Stuxnet Malware Mystery Deepens: Another Hint Of Israeli Origins

Stuxnet Malware Mystery Deepens: Another Hint Of Israeli Origins

It's like a 21st-century version of a John Le Carre novel, in which all the dashing spies have been replaced by computer geeks.

The mystery continues to deepen over the origin of one of the world's most damaging computer viruses -- Stuxnet -- which some experts believe is targeted at Iran's nuclear power plants, slowing that country's quest for a nuclear weapon.

On Tuesday, a German computer specialist offered a hint that Israel may be behind the sophisticated malware, by demonstrating that a file inside the code uses the word "Myrtus" -- which could be a reference to the Book of Esther, the Old Testament story about how the Jews prevented a nefarious plot by the Persians, according to the New York Times.

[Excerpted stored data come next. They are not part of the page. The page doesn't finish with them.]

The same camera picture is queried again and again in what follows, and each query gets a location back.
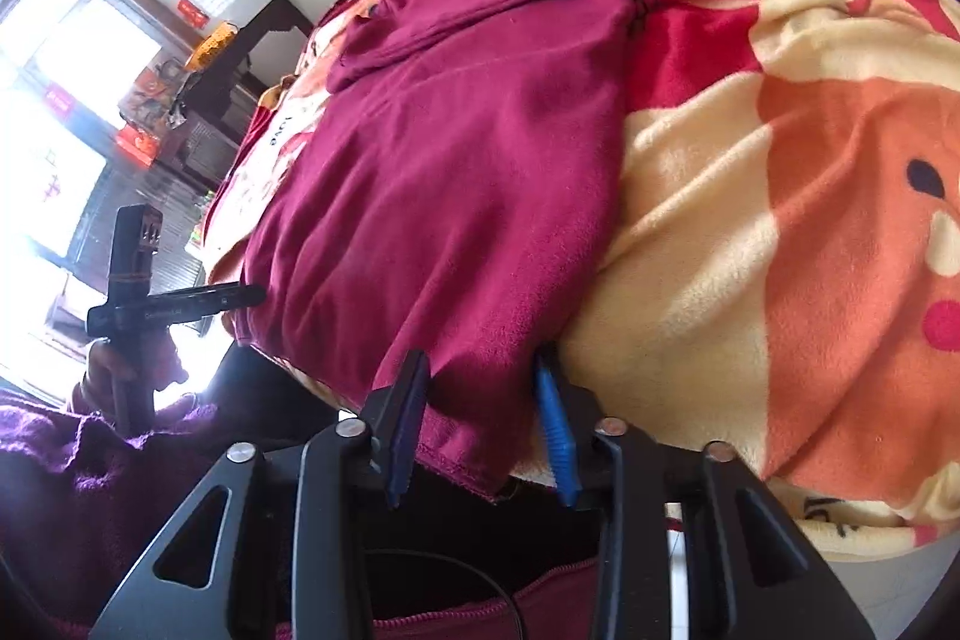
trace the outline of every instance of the blanket
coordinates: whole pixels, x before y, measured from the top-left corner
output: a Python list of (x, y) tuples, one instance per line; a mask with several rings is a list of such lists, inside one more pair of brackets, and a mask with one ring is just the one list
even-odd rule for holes
[[(270, 128), (307, 105), (305, 133), (323, 122), (329, 64), (375, 3), (315, 34)], [(960, 7), (642, 4), (616, 234), (560, 335), (571, 380), (660, 441), (736, 445), (829, 557), (947, 533), (960, 517)], [(218, 265), (251, 233), (229, 204), (256, 225), (286, 153), (244, 173), (253, 199), (224, 186), (208, 218), (215, 280), (239, 274)], [(304, 381), (337, 394), (333, 379)], [(515, 474), (549, 482), (532, 439)]]

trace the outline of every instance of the hand
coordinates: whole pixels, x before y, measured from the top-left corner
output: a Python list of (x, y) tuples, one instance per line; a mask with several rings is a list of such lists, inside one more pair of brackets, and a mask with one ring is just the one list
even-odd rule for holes
[(102, 413), (113, 413), (113, 380), (127, 383), (148, 383), (157, 391), (173, 383), (183, 383), (187, 373), (176, 355), (176, 345), (168, 330), (147, 332), (141, 335), (140, 349), (143, 354), (143, 374), (138, 377), (120, 352), (109, 340), (98, 339), (90, 345), (86, 357), (86, 378), (83, 396)]

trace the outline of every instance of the window pane
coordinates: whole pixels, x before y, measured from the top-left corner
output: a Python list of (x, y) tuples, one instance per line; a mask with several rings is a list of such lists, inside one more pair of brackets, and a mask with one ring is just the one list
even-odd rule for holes
[(20, 0), (0, 23), (0, 49), (23, 66), (79, 0)]
[(0, 102), (2, 230), (65, 256), (106, 161), (32, 95), (4, 92)]
[(37, 66), (114, 128), (117, 102), (160, 45), (105, 0), (90, 0), (64, 20), (37, 52)]

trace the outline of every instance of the silver screw
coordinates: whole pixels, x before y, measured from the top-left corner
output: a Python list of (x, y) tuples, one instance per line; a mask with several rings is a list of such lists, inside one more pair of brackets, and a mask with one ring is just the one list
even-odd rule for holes
[(366, 432), (367, 424), (359, 418), (347, 418), (337, 424), (337, 434), (340, 437), (360, 437), (360, 434)]
[(243, 464), (256, 456), (256, 445), (253, 442), (234, 442), (227, 450), (227, 458), (234, 464)]
[(736, 448), (728, 442), (723, 442), (722, 439), (716, 439), (707, 445), (707, 458), (723, 463), (733, 461), (736, 458)]
[(627, 422), (622, 418), (602, 418), (597, 421), (593, 430), (597, 434), (606, 434), (607, 437), (622, 437), (623, 434), (627, 434), (629, 428)]

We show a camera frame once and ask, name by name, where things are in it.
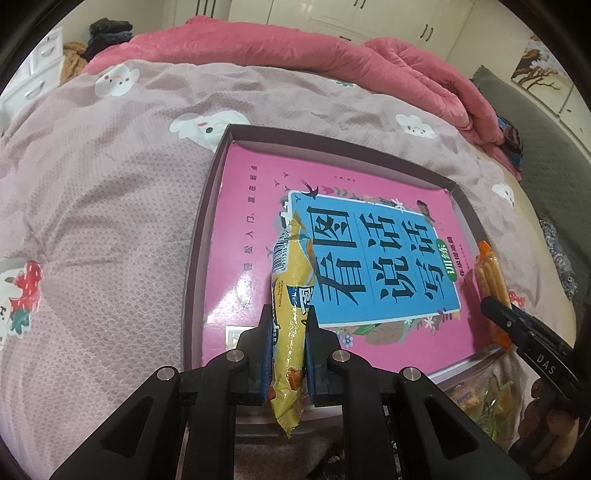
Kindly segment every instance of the metal screw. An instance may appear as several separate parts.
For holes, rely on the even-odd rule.
[[[226,358],[231,362],[239,362],[244,358],[244,352],[235,348],[234,350],[230,350],[228,353],[226,353]]]
[[[410,380],[411,382],[417,381],[419,378],[421,378],[421,371],[414,367],[405,368],[402,374],[404,378]]]
[[[335,362],[347,362],[351,360],[351,354],[347,350],[335,350],[333,352],[333,360]]]
[[[160,370],[158,370],[156,376],[159,380],[170,380],[172,377],[174,377],[174,368],[162,367]]]

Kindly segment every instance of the white cabinet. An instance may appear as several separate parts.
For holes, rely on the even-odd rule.
[[[412,41],[443,60],[451,52],[474,6],[472,0],[438,0],[429,12],[425,30]]]
[[[355,10],[363,0],[321,0],[313,4],[311,17],[335,27],[348,28]]]
[[[349,19],[349,29],[368,38],[392,36],[397,3],[393,0],[359,0]]]
[[[266,24],[267,20],[269,20],[272,5],[273,0],[232,0],[229,21]]]
[[[233,0],[231,21],[269,23],[354,44],[394,37],[447,59],[474,0]]]
[[[319,22],[318,20],[310,20],[310,23],[308,23],[308,28],[306,30],[308,32],[323,33],[325,35],[339,37],[355,45],[362,45],[364,42],[369,40],[369,38],[362,37],[361,35],[358,35],[355,32],[345,30],[344,28],[333,27],[332,25]]]
[[[308,29],[312,9],[312,5],[306,0],[275,0],[271,13],[268,16],[269,25],[281,25],[282,27],[314,31]]]
[[[29,103],[59,86],[63,58],[59,27],[39,42],[0,93],[0,135]]]
[[[415,45],[421,38],[425,39],[431,12],[437,0],[393,0],[391,3],[386,18],[389,21],[386,36]]]

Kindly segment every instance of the book cover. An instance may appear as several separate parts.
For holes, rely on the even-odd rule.
[[[232,144],[213,221],[203,364],[271,302],[272,252],[297,211],[313,240],[312,302],[343,348],[433,372],[491,344],[450,193]]]

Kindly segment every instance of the pink blanket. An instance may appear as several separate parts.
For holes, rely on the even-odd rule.
[[[401,40],[374,38],[357,47],[328,35],[274,25],[193,17],[182,27],[141,34],[107,48],[84,72],[98,74],[131,59],[272,66],[356,83],[444,119],[521,179],[498,147],[504,138],[495,111],[472,82],[443,60]]]

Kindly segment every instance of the wall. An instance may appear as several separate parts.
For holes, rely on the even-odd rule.
[[[162,28],[164,4],[165,0],[85,0],[58,25],[64,41],[88,42],[89,25],[103,17],[127,20],[134,34],[144,33]]]
[[[498,0],[476,0],[447,61],[468,78],[485,65],[508,81],[530,35],[531,30]]]

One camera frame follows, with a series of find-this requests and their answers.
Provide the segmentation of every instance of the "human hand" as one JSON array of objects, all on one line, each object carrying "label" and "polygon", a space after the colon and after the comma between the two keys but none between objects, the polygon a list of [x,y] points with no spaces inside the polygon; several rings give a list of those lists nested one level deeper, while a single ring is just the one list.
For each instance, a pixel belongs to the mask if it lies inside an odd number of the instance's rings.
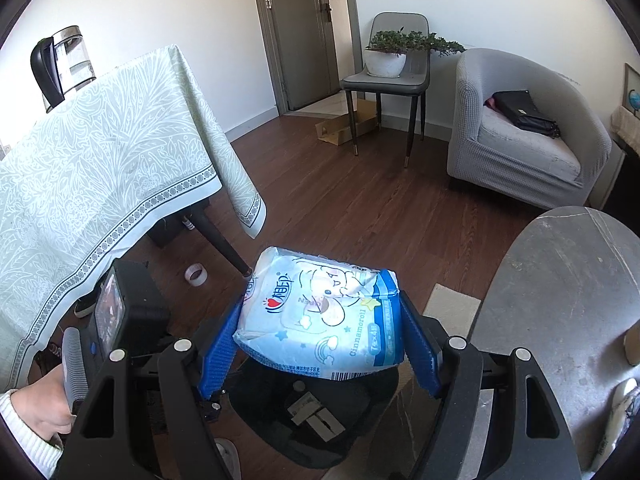
[{"label": "human hand", "polygon": [[55,433],[71,433],[76,418],[66,401],[62,365],[39,381],[14,392],[11,404],[22,421],[42,440],[48,442]]}]

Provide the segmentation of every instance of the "device screen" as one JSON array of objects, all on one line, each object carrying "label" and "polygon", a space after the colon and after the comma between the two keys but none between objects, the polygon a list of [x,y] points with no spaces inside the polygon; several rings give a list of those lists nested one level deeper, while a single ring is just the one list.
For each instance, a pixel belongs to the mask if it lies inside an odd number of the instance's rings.
[{"label": "device screen", "polygon": [[105,355],[113,349],[112,346],[123,318],[124,304],[112,269],[95,305],[95,326],[98,329],[98,336]]}]

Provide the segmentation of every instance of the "wet wipes package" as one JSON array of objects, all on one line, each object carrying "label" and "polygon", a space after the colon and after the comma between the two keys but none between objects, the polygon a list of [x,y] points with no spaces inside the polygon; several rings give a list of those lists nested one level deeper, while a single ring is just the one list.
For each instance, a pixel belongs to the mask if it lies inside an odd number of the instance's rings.
[{"label": "wet wipes package", "polygon": [[271,247],[258,259],[234,340],[277,370],[346,380],[402,362],[400,323],[393,272]]}]

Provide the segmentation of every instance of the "picture frame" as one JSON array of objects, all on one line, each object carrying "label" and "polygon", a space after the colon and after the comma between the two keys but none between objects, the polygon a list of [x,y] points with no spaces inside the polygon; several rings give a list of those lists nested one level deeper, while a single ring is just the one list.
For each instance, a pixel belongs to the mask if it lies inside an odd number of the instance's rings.
[{"label": "picture frame", "polygon": [[625,63],[625,92],[622,97],[622,105],[633,115],[640,118],[640,73],[629,63]]}]

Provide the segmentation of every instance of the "roll of tape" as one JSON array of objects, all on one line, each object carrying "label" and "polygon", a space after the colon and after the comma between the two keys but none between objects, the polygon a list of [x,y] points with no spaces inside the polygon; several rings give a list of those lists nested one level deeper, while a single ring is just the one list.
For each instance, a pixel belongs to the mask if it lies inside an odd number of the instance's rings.
[{"label": "roll of tape", "polygon": [[207,281],[207,269],[201,264],[193,264],[184,271],[184,279],[191,286],[200,286]]}]

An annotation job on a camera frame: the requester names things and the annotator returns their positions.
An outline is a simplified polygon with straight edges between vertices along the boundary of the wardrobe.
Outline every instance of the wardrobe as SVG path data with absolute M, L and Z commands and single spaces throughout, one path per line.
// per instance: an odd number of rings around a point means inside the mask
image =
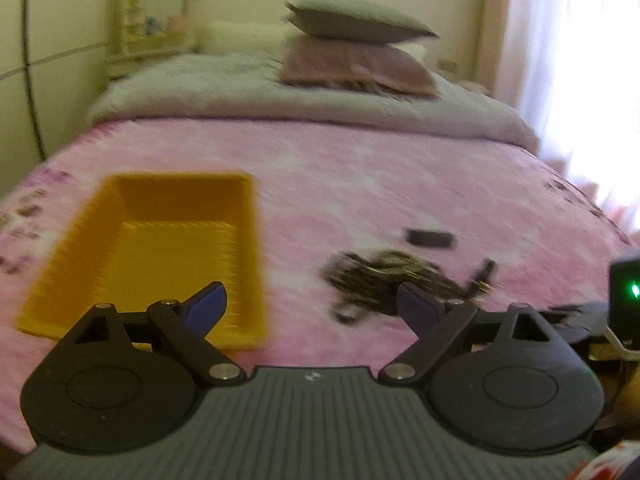
M 87 128 L 108 0 L 0 0 L 0 197 Z

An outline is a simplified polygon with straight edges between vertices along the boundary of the yellow plastic tray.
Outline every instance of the yellow plastic tray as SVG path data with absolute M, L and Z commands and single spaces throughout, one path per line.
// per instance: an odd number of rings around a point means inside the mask
M 216 280 L 228 303 L 207 340 L 254 348 L 266 335 L 257 245 L 251 176 L 117 175 L 60 242 L 16 325 L 60 339 L 92 304 L 138 312 Z

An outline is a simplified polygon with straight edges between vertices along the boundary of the pink pillow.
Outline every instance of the pink pillow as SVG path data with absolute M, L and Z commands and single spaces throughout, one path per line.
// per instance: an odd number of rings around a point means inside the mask
M 280 80 L 288 84 L 434 97 L 435 81 L 411 55 L 388 45 L 298 38 L 291 41 Z

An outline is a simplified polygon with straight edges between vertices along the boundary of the metal screw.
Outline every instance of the metal screw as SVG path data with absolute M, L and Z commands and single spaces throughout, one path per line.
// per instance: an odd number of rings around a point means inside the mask
M 209 375 L 214 379 L 228 381 L 240 375 L 240 368 L 233 363 L 219 363 L 209 368 Z
M 415 375 L 415 368 L 406 363 L 391 363 L 385 366 L 383 372 L 391 379 L 409 379 Z

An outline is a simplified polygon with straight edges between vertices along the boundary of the circular plate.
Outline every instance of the circular plate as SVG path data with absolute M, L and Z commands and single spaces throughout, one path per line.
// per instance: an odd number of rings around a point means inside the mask
M 436 371 L 429 395 L 446 423 L 475 444 L 519 454 L 547 452 L 587 434 L 603 393 L 578 356 L 563 361 L 510 350 L 489 347 Z
M 186 419 L 196 393 L 191 375 L 173 360 L 133 347 L 109 352 L 97 342 L 74 345 L 40 365 L 20 406 L 37 441 L 111 453 L 169 434 Z

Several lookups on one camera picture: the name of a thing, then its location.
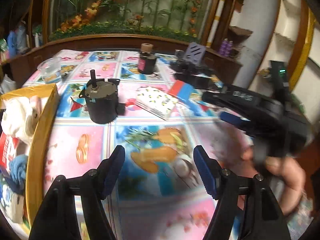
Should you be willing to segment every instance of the cardboard box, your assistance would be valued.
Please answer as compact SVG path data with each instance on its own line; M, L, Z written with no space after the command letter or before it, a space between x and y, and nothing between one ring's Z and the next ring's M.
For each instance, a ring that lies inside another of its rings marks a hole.
M31 98L32 96L47 98L47 102L45 106L42 106L42 113L33 135L27 165L25 199L30 226L33 224L43 199L44 159L60 97L56 84L21 88L1 96L2 108L4 108L6 100L15 97Z

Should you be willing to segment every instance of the finger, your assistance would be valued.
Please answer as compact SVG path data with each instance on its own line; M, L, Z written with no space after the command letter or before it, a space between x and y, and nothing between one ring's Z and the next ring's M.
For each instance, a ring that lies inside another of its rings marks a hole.
M282 176L284 179L285 188L279 205L284 215L287 215L299 204L306 179L305 171L290 157L284 159L268 157L266 168L272 174Z

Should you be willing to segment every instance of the white wall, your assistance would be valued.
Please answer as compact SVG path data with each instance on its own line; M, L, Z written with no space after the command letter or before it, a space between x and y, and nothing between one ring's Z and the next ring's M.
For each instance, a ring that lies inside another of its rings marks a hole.
M281 0L275 33L271 39L268 51L260 65L259 71L269 67L269 61L288 63L294 49L300 24L301 0ZM271 96L272 86L256 75L250 85L250 90L265 96Z
M261 61L268 39L273 32L277 17L278 0L244 0L241 13L234 13L232 25L253 31L243 45L247 47L241 55L241 67L234 85L247 88Z
M293 93L306 109L311 123L320 121L320 25L317 24L312 39L309 58Z
M319 121L320 68L311 60L307 61L293 93L304 104L306 109L305 116L310 120L310 122L315 124Z

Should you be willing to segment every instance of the plastic cup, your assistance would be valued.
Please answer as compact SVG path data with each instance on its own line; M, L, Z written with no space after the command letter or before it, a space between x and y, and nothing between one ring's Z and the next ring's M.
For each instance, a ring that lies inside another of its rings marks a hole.
M61 81L61 57L52 57L42 62L37 69L46 84Z

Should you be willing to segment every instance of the white cloth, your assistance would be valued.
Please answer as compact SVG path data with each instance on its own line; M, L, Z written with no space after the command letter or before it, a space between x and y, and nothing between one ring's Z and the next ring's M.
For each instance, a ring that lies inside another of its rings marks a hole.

The next day, a trio of security researchers offered another clue at a conference in Vancouver, describing how Stuxnet includes references to the 1979 execution of the leader of Iran's Jewish community at the time. Specifically, the researchers from Symantec -- Nicolas Falliere, Liam O Murchu and Eric Chen -- showed that the code includes a marker with the numbers "19790509" which, if prompted, stops the code from infecting a targeted computer.

According to their report:

The value appears to be a date of May 9, 1979. While on May 9, 1979 a variety of historical events occured, according to Wikipedia "Habib Elghanian was executed by a firing squad in Tehran sending shock waves through the closely knit Iranian Jewish community. He was the first Jew and one of the first civilians to be executed by the new Islamic government. This prompted the mass exodus of the once 100,000 member strong Jewish community of Iran which continues to this day."

Elghanian, a prominent businessman, was the first Jew to be targeted in a purge after the country's Islamic revolution, reported Time magazine at the time. He was sentenced to death after being charged with "corruption", "contacts with Israel and Zionism", "friendship with the enemies of God", "warring with God and his emissaries", and "economic imperialism."

The researchers warned not to draw too many conclusions -- noting that "Attackers would have the natural desire to implicate another party."

Stuxnet, which has been called the world's most sophisticated malware ever targets computers that oversee SCADA systems, which monitor machinery in power plants and military installations.

According to Symantec, Iran has been the clearest target, as almost 60% of infected hosts are in the country, followed by Indonesia (17%), India (10%), Azerbaijan (3.4%) and Pakistan (1.4%). Almost 35,000 organizations have been infected in Iran (based on IP addresses).

"The concentration of infections in Iran likely indicates that this was the initial target for infections and was where infections were initially seeded," says the report.

Late in August, Iran seems to have blocked outward connections to their servers, since the country was no longer reporting new infections.

Though reports have indicated that Stuxnet may have been aimed at Iran's Bushehr atomic plant or Natanz uranium enrichment plant, the former chief of U.N. nuclear inspections is doubtful. Olli Heinonen doesn't believe that the malware was specifically targeted at Iran, since other countries were also infected.

"This is all speculation until the facts are found," he told Reuters in a telephone interview on Thursday.

Yet Israeli intelligence correspondent Yossi Melman believes that Israel or the USA were behind the cyber attack, though he's skeptical of the clues.

"When you plan such an operation, you check and recheck and double check each digit and each letter," he continued. "Israeli intelligence is not that sloppy to leave behind him such clumsy fingerprints. If it wanted to engage in a mind game, they would have done it in a more amusing and sophisticated manner."

Israel has not commented on whether Stuxnet "has any connection to the secretive cyberwar unit it has built inside Israel's intelligence service," reports the Times.